Workflow for the systematic review (a) and data reanalysis (b). Majority of the studies in the initial searches had themes on cancer, miRs and/or molecular biomarkers but did not directly address the primary subjects of the paper (i.e. PCa recurrence and miR biomarkers), so did not qualify for the analysis and were labelled as ‘not relevant’.
The majority of miR biomarkers were detected using variations of the PCR technique (qPCR, RT-PCR, qRT-PCR). Less frequent detection methods were microarrays, (small-)RNAseq, NanoString, in situ hybridization, mass spectrometry and BeadChip based technologies. The review included biomarkers extracted from a variety of sources such as tissues (n = 204), blood (whole blood, peripheral blood, serum, plasma; n = 23), exosomes (n = 2), urine (n = 2) and cells (epithelial and stromal, fibroblast) (n = 2). The different clinical trial endpoints used by the studies in the review are listed in Table 2. The most common endpoint used as a surrogate for progression was biochemical recurrence-free survival (BPFS; 44.64%), followed by overall survival (OS; 20.17%). The remaining endpoints each accounted for less than 10% of the studies in the review.
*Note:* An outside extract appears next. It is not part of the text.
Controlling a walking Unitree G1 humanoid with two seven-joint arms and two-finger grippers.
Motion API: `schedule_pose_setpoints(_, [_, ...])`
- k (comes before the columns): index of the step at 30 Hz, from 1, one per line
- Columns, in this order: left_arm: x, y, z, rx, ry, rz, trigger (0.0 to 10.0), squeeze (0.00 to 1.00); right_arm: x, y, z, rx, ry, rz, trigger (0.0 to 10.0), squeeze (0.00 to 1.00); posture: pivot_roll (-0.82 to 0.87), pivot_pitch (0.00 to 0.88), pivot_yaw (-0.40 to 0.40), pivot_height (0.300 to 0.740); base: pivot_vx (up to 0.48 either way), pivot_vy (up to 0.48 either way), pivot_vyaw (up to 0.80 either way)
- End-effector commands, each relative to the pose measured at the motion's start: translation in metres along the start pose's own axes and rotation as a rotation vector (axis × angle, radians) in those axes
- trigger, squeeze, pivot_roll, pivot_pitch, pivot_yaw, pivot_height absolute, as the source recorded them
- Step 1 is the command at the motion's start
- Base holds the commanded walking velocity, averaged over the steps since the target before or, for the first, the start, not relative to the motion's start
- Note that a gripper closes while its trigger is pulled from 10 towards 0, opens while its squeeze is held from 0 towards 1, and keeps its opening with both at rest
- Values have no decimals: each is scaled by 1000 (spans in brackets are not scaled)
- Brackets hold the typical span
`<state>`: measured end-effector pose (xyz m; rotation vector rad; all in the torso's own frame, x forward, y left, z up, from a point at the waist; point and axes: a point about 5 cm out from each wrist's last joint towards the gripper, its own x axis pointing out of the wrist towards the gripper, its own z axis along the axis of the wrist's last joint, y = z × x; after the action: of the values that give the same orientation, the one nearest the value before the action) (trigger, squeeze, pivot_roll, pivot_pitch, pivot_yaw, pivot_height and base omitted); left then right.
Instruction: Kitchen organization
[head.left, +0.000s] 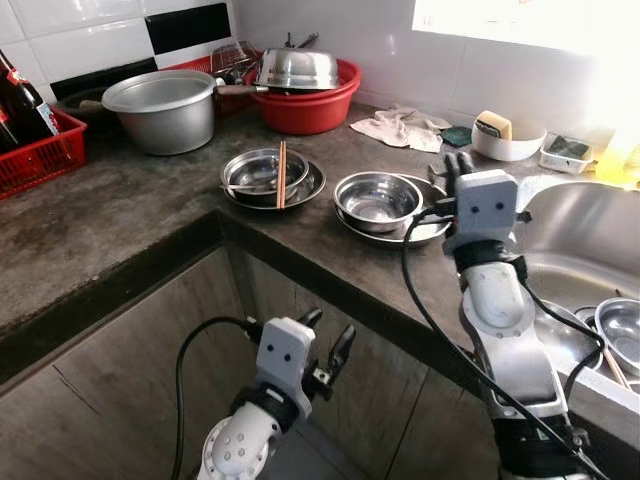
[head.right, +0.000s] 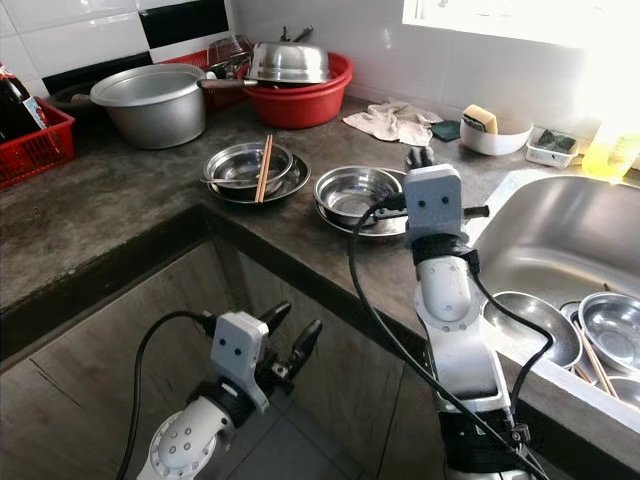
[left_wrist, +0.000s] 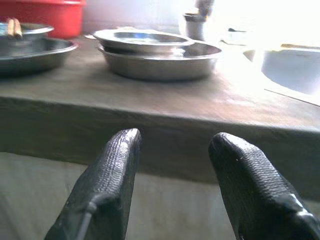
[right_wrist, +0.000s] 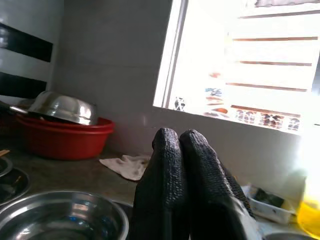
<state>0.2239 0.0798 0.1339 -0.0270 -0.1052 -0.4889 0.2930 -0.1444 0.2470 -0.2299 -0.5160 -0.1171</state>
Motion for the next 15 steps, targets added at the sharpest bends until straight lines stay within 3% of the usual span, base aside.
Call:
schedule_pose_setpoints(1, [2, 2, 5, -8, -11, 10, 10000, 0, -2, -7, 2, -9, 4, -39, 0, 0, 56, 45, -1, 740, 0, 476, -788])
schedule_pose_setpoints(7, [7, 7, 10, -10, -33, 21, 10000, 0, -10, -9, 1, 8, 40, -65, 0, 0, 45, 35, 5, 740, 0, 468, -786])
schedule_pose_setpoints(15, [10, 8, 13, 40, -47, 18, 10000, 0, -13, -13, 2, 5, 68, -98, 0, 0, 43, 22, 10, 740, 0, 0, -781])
The study characteristics, statistical results, endpoint definitions and additional variables included in the survival analysis (if a multivariate Cox PH was performed) are summarised in Supplementary Tables S1 and S2 for individually prognostic miRs and in Supplementary Tables S3 and S4 for prognostic miR signatures.
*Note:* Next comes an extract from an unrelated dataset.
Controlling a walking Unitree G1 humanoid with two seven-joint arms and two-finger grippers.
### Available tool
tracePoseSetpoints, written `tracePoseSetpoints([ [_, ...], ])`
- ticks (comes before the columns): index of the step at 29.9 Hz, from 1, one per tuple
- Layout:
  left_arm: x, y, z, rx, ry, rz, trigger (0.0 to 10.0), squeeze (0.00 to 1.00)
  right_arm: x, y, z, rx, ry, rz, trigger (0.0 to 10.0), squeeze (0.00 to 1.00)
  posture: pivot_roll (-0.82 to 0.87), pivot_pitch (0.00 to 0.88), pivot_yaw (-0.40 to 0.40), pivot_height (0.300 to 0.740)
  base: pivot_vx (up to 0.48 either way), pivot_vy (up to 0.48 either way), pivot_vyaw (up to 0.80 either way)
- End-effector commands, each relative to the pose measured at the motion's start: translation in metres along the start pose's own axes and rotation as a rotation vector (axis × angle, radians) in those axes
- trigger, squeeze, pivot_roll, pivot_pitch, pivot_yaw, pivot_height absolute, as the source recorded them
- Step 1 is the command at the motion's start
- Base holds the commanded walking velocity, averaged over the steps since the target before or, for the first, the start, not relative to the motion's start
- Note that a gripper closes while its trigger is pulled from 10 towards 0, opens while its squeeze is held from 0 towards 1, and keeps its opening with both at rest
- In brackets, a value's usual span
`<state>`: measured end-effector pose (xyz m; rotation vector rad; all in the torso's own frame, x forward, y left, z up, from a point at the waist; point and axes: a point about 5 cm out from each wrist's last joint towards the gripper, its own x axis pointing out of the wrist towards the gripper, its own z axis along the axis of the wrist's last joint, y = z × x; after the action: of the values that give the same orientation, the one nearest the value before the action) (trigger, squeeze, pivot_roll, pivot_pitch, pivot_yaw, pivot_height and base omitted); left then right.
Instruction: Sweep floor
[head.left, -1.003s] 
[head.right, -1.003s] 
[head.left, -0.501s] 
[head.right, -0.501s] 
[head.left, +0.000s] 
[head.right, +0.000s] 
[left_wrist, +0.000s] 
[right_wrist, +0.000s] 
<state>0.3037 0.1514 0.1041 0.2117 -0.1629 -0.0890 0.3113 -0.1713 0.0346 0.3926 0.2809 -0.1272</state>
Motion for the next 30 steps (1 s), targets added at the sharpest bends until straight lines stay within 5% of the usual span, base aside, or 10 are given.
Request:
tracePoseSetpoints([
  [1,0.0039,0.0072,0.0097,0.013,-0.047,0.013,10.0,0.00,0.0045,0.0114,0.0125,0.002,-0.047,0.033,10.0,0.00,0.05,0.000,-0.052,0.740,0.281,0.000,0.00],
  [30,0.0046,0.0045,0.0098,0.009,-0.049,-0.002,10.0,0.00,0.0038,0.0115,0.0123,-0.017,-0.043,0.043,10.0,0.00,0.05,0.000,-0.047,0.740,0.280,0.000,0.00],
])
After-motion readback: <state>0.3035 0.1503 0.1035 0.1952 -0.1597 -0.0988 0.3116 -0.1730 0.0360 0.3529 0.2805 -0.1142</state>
Individually prognostic miR biomarkers in PCa
We accumulated 215 entries reporting 120 unique prognostic miRs in PCa (Supplementary Table S1). 44 unique miRs had multiple entries in the review. These miRs were either evaluated against different endpoints/ cohorts in the same study or were evaluated more than once in separate studies. Of these, 36 miRs had Cox PH output available. A REM meta-analysis was performed for the miRs evaluated against the same endpoint to determine their overall association (Supplementary Fig. S1). Seven miRs - let-7b-5p, miR-128a-3p, miR-188-5p, miR-224-5p, miR-23a-3p, miR-23b-3p and miR-34b/c consistently and significantly associated with progression. High expression of miR-34b/c and miR-23a-3p associated with poor disease outcome, while for the remaining 5 miRs high expression associated with better disease outcome. The Q-test for heterogeneity was not significant for these miRs (where meta-analysis was performed). Similarly, the I2 statistic ranged between 0.00 and 4.30%, suggesting absence of statistical heterogeneity. A forest plot was also generated for the remaining miRs with single entries (Supplementary Fig. S2).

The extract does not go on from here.